* Available data

^^^^^^^^^^^^^^^^

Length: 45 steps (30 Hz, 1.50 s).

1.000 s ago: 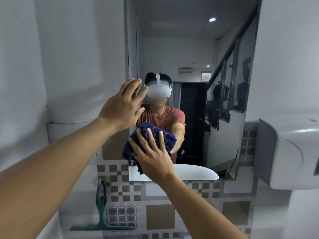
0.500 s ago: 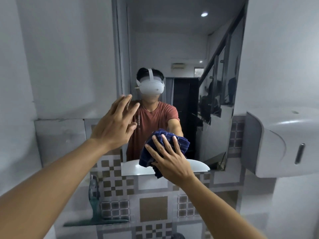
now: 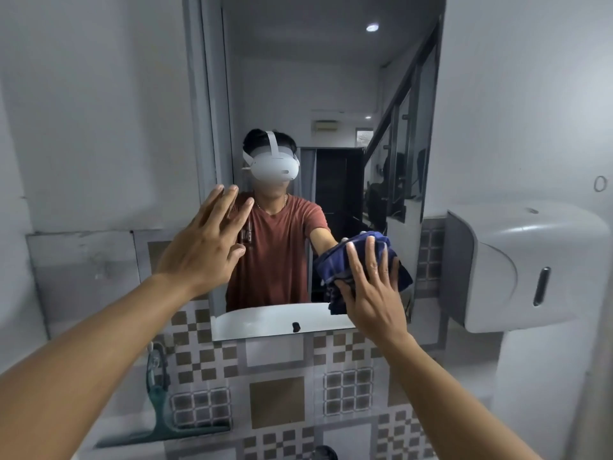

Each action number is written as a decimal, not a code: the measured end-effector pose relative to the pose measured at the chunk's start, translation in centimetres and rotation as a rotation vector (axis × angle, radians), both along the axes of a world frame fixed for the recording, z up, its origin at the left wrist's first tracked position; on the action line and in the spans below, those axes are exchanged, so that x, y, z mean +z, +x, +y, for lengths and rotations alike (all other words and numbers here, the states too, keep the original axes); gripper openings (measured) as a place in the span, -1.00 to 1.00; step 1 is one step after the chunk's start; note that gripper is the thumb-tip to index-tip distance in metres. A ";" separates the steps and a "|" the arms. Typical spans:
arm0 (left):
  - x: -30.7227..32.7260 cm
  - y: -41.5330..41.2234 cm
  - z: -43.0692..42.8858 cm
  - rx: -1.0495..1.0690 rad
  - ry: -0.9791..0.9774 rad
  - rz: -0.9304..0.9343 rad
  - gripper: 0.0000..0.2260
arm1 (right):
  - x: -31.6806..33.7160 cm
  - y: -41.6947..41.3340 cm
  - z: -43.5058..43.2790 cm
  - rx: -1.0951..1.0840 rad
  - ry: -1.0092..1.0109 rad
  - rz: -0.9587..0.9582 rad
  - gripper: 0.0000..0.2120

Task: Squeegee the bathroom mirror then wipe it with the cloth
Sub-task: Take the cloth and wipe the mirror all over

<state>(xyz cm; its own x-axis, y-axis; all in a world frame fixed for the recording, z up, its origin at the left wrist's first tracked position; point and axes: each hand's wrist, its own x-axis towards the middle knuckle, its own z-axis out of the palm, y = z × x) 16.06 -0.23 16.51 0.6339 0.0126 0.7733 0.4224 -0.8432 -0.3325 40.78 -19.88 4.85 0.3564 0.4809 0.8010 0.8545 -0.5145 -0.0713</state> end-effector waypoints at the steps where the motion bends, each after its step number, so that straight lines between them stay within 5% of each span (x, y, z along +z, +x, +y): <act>1: 0.0 0.1 0.0 0.002 0.002 0.002 -0.26 | -0.2 0.3 -0.4 -0.007 0.032 0.053 -0.35; 15: 0.0 0.2 0.1 0.044 0.023 0.010 -0.28 | -7.0 -1.0 0.1 0.062 0.402 0.546 -0.24; 21: 0.1 0.0 0.5 0.073 0.049 0.028 -0.28 | -7.9 -2.5 2.2 -0.051 0.352 0.570 -0.30; 32: 0.4 -0.3 0.7 0.042 0.077 -0.004 -0.46 | -5.0 -7.9 8.0 0.053 0.216 0.090 -0.38; 45: 1.0 -0.8 1.0 0.056 0.072 0.020 -0.43 | -6.1 -12.6 12.3 0.402 -0.262 -0.453 -0.36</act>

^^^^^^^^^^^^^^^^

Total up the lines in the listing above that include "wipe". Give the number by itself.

* Your response
2